Images should be omitted while the rest of the data is duplicated exactly.

> _MATERIAL PROVIDED_:
··········
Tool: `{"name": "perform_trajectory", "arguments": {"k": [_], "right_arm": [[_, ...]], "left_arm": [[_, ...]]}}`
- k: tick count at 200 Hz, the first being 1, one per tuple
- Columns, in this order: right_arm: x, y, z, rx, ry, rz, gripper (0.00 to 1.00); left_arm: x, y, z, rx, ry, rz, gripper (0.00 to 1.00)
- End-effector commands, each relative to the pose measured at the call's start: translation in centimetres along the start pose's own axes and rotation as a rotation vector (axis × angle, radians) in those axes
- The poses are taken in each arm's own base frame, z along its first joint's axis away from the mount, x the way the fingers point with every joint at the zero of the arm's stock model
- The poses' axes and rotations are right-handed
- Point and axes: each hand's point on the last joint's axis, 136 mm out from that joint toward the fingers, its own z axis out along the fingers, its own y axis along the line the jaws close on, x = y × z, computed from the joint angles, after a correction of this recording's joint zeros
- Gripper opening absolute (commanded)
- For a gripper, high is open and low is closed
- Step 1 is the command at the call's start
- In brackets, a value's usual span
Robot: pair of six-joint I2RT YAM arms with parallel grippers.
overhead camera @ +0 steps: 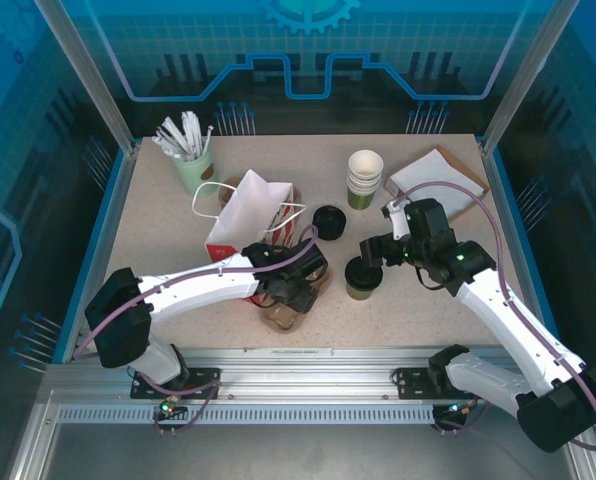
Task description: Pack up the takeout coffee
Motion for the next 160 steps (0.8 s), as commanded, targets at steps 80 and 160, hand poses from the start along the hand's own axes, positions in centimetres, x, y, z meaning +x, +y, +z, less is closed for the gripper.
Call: {"name": "perform_trajectory", "arguments": {"k": [80, 160], "right_arm": [[0.6, -0.1, 0.4, -0.015, 0.014, 0.028, 0.86], [0.8, 0.2, 0.6, -0.036, 0.018, 0.033, 0.86]], "left_arm": [[0.0, 1.5, 3.9, 0.000, 0.067, -0.100, 0.50], [-0.1, 2.3, 4.7, -0.041, 0.088, -0.081, 0.49]]}}
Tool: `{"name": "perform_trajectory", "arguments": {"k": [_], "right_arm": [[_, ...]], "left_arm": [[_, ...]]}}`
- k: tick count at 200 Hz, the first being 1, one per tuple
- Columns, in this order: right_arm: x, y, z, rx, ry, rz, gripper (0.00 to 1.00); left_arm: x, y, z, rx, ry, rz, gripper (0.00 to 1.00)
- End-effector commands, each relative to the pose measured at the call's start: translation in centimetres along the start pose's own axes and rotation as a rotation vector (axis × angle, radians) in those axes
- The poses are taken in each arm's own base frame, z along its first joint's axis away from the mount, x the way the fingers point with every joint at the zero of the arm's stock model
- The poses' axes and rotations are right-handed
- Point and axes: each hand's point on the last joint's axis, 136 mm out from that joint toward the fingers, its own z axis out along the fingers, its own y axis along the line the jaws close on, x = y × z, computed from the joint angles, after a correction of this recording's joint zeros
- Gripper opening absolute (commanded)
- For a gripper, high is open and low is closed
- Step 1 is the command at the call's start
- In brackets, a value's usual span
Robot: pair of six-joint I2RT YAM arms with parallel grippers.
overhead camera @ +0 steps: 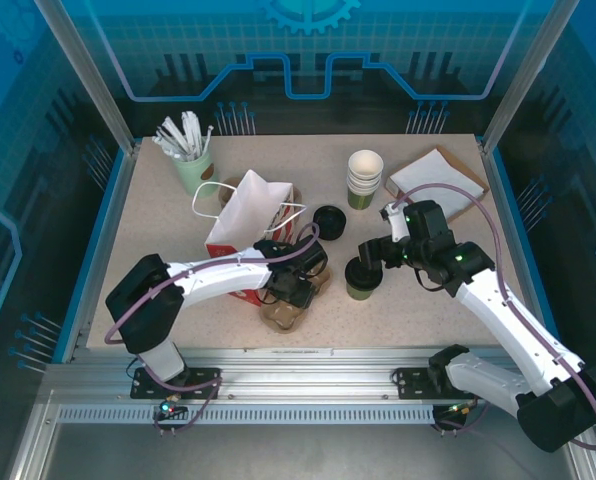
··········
> _RESPONSE AREA_:
Tool: `{"name": "perform_trajectory", "arguments": {"k": [_], "right_arm": [[_, ...]], "left_arm": [[_, ...]]}}`
- k: tick count at 200 Hz, the first being 1, one per tuple
- Columns, in this order: right_arm: x, y, z, rx, ry, rz, gripper (0.00 to 1.00); left_arm: x, y, z, rx, ry, rz, gripper (0.00 to 1.00)
- End-effector commands, each relative to the pose measured at the call's start: translation in centimetres along the start pose's own axes and rotation as a rotation vector (axis × angle, radians) in those axes
- The poses are taken in each arm's own base frame, z along its first joint's axis away from the mount, x the way the fingers point with every joint at the zero of the arm's stock model
- The poses' axes and rotations are right-handed
- Point and axes: each hand's point on the last joint's axis, 136 mm out from that joint toward the fingers, its own z axis out along the fingers, its own y axis along the line the jaws close on, x = y × z, computed from the joint angles, after a correction of this recording's joint zeros
- Gripper opening absolute (commanded)
- For a gripper, high is open and low is closed
- Step 1 is the command at the call's start
- In brackets, a value's usual span
Robot: pair of six-joint I2RT YAM arms with parallel grippers.
overhead camera @ +0 steps: 
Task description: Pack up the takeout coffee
Motion for the next 160 steps (0.8 s), as commanded, targets at steps 80 and 160, hand poses from the start along the hand's own axes, positions in centimetres, x, y, z meaning +x, +y, +z, less is closed for the gripper.
Call: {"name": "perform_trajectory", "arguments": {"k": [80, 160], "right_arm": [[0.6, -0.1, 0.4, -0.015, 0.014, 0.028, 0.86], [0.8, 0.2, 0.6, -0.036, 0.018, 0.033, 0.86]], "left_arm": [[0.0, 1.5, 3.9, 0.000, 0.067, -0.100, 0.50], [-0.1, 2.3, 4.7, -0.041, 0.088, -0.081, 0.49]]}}
Tool: `{"name": "perform_trajectory", "arguments": {"k": [_], "right_arm": [[_, ...]], "left_arm": [[_, ...]]}}`
- k: tick count at 200 Hz, the first being 1, one per tuple
- Columns, in this order: right_arm: x, y, z, rx, ry, rz, gripper (0.00 to 1.00); left_arm: x, y, z, rx, ry, rz, gripper (0.00 to 1.00)
- End-effector commands, each relative to the pose measured at the call's start: translation in centimetres along the start pose's own axes and rotation as a rotation vector (axis × angle, radians) in those axes
- The poses are taken in each arm's own base frame, z along its first joint's axis away from the mount, x the way the fingers point with every joint at the zero of the arm's stock model
- The poses' axes and rotations are right-handed
- Point and axes: each hand's point on the last joint's axis, 136 mm out from that joint toward the fingers, its own z axis out along the fingers, its own y axis along the line the jaws close on, x = y × z, computed from the joint angles, after a correction of this recording's joint zeros
- Gripper opening absolute (commanded)
- For a gripper, high is open and low is closed
- Step 1 is the command at the call's start
- In brackets, a value's usual span
Robot: pair of six-joint I2RT YAM arms with parallel grippers.
overhead camera @ +0 steps: 

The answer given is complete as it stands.